## Instructions to follow
Extract every line of the material that holds the string "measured".

*** Data below

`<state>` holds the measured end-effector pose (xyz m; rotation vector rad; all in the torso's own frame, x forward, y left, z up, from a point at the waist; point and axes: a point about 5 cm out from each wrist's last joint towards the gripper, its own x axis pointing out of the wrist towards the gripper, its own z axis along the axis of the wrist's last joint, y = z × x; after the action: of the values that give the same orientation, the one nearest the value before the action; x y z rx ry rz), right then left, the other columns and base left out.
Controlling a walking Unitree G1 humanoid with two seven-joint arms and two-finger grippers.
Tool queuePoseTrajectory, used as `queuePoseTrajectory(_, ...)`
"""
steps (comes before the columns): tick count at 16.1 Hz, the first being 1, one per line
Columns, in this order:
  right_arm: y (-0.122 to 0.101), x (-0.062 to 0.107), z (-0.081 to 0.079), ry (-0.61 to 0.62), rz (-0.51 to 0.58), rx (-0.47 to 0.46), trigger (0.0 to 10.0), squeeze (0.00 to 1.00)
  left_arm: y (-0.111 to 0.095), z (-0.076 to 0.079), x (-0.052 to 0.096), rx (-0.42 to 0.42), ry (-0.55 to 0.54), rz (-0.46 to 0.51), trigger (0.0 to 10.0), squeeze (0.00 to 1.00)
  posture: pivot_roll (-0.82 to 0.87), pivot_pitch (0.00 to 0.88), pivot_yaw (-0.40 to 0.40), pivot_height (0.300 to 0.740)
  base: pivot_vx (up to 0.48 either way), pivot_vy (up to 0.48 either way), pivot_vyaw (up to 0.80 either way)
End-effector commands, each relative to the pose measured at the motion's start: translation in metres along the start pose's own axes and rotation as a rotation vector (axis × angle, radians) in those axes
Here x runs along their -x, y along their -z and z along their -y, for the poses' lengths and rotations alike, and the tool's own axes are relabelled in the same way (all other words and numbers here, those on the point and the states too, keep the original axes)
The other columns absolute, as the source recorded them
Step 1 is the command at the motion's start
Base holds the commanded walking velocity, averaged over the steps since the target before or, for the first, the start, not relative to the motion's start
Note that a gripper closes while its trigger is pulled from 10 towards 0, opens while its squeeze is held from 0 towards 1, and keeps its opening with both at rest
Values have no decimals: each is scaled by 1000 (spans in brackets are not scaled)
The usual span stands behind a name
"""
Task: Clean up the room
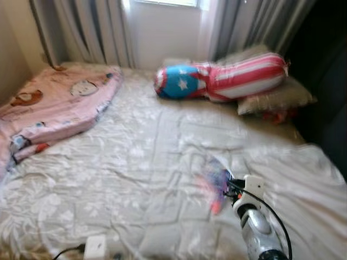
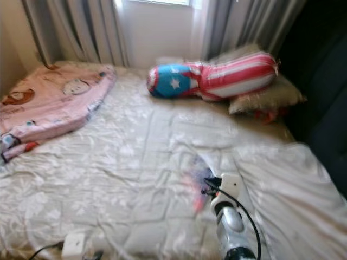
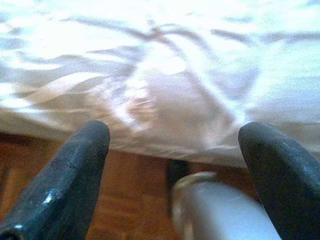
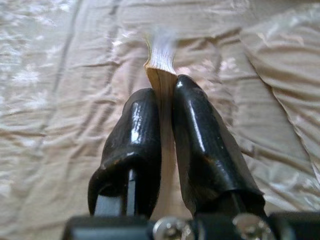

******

## Finished task
`<state>` holds the measured end-effector pose (xyz m; rotation vector rad; all in the torso's own frame, x forward, y left, z up, from a point at the waist; point and axes: a point about 5 cm out from each wrist's last joint towards the gripper, its own x axis pointing out of the wrist towards the gripper, its own z axis along the axis of the wrist's last joint, y = z × x; after the action: of the values that give the same orientation, the one nearest the value before the action; x y z rx ry rz), right then left, the other columns and base left out.
End-effector commands, each relative to the pose measured at the motion's start: translation in metres along the start pose's own axes and rotation as a rotation vector (axis × angle, radians) in those axes

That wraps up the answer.